■ What the task requires:
Collect each line of the entries that holds the string "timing".

:::

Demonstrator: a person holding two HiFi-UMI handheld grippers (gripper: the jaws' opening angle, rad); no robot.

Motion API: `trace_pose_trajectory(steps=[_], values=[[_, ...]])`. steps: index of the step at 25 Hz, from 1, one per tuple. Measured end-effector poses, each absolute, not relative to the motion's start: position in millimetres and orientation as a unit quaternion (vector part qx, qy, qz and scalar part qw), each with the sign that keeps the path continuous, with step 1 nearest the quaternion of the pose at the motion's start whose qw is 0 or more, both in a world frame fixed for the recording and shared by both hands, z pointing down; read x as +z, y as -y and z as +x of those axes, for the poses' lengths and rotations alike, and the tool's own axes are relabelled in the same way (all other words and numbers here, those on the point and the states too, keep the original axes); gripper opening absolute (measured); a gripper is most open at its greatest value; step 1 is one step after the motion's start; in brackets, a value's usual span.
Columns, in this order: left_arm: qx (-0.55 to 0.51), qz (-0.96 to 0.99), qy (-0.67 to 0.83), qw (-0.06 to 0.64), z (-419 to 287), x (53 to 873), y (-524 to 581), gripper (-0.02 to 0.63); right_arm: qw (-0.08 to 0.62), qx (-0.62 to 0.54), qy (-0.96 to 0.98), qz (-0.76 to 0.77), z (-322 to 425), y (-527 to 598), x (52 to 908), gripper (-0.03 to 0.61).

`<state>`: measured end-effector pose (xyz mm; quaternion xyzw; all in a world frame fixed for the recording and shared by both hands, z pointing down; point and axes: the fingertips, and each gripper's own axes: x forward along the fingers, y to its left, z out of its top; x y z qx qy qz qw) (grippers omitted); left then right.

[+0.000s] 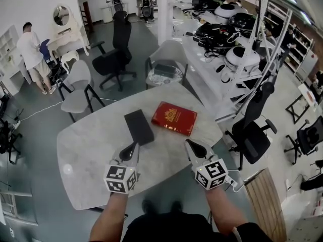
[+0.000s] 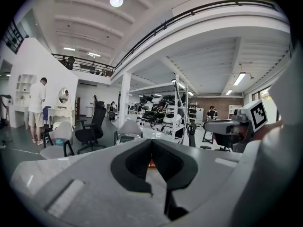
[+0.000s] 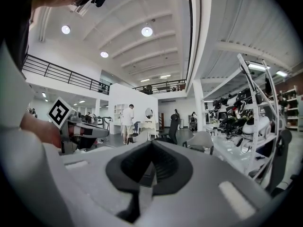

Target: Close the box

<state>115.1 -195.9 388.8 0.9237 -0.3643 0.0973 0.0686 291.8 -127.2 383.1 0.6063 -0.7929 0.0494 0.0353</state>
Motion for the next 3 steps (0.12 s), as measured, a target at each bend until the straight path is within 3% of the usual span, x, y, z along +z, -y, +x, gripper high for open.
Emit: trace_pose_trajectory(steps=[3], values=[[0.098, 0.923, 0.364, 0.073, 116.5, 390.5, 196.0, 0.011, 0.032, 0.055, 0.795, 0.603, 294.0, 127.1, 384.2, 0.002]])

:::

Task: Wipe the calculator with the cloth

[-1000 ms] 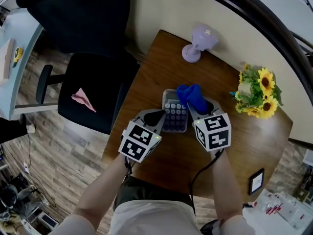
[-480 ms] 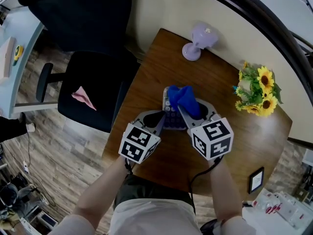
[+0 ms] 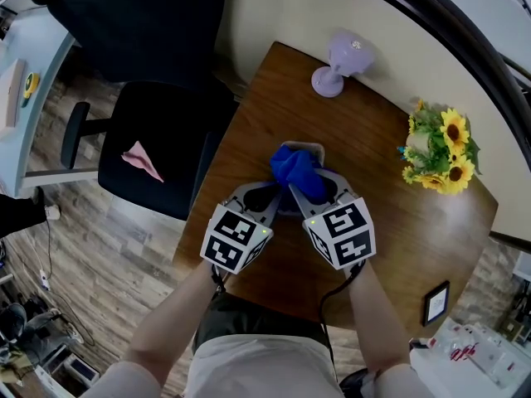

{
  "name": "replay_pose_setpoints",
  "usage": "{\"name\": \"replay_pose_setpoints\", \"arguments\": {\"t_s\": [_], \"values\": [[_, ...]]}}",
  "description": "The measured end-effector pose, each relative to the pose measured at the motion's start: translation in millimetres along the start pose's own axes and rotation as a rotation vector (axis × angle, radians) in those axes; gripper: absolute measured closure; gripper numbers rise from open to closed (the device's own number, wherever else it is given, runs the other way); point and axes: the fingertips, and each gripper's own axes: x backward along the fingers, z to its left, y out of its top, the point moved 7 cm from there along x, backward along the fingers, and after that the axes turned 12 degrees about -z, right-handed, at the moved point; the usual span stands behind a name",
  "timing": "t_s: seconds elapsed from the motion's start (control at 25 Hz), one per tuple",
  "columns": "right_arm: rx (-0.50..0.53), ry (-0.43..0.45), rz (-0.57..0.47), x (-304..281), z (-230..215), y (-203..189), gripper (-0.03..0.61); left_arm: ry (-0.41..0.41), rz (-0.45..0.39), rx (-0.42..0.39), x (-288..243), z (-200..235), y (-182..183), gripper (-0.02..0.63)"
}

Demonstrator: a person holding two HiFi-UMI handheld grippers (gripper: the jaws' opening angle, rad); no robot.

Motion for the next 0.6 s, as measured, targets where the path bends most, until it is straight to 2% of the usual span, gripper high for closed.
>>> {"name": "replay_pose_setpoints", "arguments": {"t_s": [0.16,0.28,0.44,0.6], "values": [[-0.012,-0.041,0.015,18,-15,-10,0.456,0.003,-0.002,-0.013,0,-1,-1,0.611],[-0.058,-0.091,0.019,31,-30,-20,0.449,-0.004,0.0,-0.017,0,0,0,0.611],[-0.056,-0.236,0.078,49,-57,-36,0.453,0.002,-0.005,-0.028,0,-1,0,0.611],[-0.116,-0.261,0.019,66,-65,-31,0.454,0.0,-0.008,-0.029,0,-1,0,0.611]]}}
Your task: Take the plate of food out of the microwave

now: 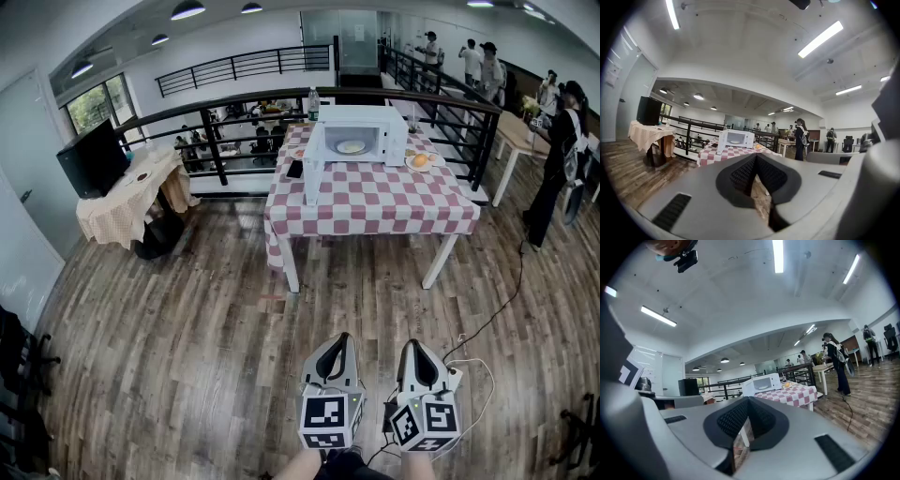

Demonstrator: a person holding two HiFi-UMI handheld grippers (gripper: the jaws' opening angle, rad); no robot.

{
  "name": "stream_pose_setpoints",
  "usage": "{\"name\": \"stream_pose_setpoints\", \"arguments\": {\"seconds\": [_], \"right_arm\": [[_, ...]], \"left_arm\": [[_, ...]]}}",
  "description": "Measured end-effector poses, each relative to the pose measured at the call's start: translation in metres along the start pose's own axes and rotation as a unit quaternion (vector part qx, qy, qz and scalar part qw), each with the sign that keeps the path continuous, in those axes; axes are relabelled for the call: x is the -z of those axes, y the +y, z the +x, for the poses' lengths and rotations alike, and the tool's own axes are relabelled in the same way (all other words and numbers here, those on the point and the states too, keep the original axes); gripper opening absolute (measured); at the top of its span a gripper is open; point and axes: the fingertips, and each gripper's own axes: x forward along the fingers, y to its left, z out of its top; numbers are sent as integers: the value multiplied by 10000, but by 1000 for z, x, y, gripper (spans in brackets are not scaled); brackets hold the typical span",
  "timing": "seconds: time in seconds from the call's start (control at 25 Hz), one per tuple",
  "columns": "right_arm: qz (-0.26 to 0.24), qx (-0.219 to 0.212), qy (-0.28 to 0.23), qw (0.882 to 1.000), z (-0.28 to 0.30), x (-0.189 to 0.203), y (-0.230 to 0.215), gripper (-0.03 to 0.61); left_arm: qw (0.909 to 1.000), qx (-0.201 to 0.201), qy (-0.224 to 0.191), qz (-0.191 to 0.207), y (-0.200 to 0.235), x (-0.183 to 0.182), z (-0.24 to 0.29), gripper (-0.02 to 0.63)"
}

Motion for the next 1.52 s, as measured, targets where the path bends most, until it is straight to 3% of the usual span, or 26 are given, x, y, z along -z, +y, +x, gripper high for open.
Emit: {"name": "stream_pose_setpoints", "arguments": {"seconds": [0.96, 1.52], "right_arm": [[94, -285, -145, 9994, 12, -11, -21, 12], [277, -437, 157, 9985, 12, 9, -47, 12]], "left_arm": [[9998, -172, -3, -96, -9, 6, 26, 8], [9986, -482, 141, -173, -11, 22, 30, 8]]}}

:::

■ Expected output:
  "timing": "t_s: seconds elapsed from the motion's start (control at 25 Hz), one per tuple",
  "timing": "seconds: time in seconds from the call's start (control at 25 Hz), one per tuple",

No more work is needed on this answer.